The department works off a budget funded through taxation. Haun said that budget is getting cut more and more for various reasons.
“I still have to provide a level of service,” Haun said. “What people expect is (that) when they call 911 and they’re calling for the fire department, they expect the fire department to respond. And, if there’s no funding available or no money available, how do you respond? Because it takes money to run those trucks up and down the road.”
He said one very recent example could be the closure of the local Genova plastic plant in Rensselaer.
“That’ll be an impact on us,” Haun said. “We still have to provide a level of protection, but how do you do it if there’s no funding? So when places close or property taxes go down or whatever happens, it effects all of us — not just the fire department, but it effects all of us.”
Currently, the departments do not collect any reimbursement.
“We don’t get reimbursed for any of our calls or anything like that,” Haun said. “We just don’t get reimbursed. We don’t charge for any type of runs.”
Most of the action is on Interstate 65, which impacts Marion Township Fire.
“Basically 70 percent of our call volume is on I-65,” Haun said. “Those people traveling down I-65 are not from this area. They don’t pay taxes. They are just traveling. The taxpayer is burdened with that cost. So it’s my thought that we need to start billing for those accidents or car fires or whatever, so that we can continue to operate the fire department and not have to raise taxes.”
Due to the cost of equipment and turnout gear and the Rensselaer department’s recent issues with its aerial truck that is still out of service, combined with budget reductions, Haun told the council he is “trying to figure ways of how we can help fund this fire department and keep it going in the future.”
“The equipment’s not getting any cheaper,” Haun said to the council Monday evening. “And, unfortunately, the budget, as you know, keeps going down.”
Haun then asked Dorris to give the council a presentation on what ESBC does.
ESBC, established in 2006, has a stated mission to help fire departments recoup response costs from insurance companies, based on a given department’s billing preferences. The corporation is intended to support recovery costs from responses that departments perform, so that a department’s focus can be on assisting and protecting its local community.
“All the funds have to go back into the fire department for equipment, gear, anything like that (having) to do with the fire department,” Dorris said. “That’s what you can use that funding for, but it does have to stay within the fire department.”
Dorris said the corporation covers “all over Indiana” and is starting to personally cover areas in Illinois, as well as offering less personal assistance to departments in other states. She said ESBC is not paid its fees until a given fire department is reimbursed.

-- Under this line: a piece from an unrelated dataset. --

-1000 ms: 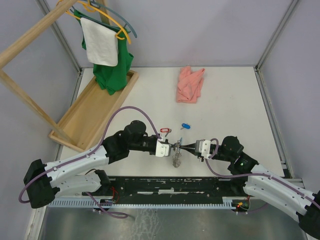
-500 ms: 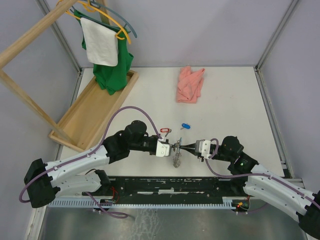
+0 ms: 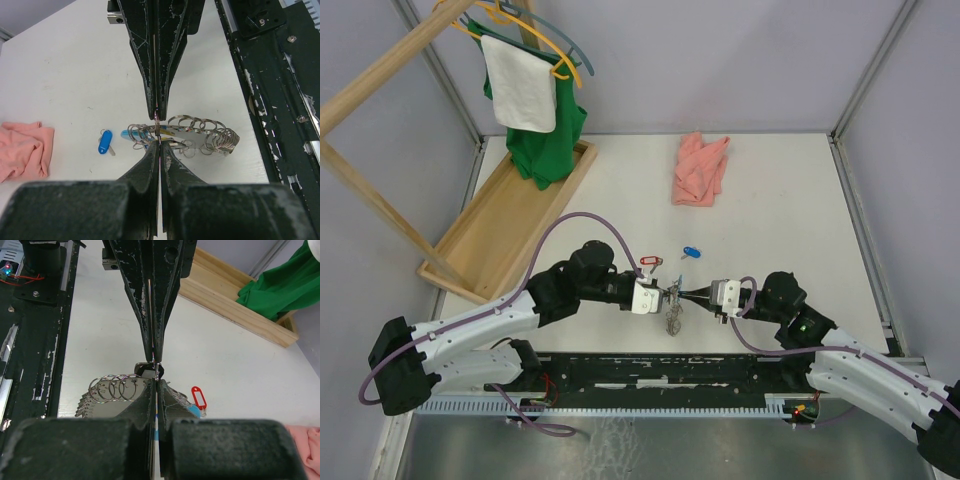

The council decided to let city attorneys Jacob Ahler and Michael Riley look over ESBC’s contract information to come back with a recommendation. Mayor Stephen Wood said the council “shouldn’t take too long” to make a decision about it, and that it would be better than the department’s current situation where virtually no reimbursement is collected.
“It’s better than what we’re getting now,” Wood said. “We’re getting nothing.”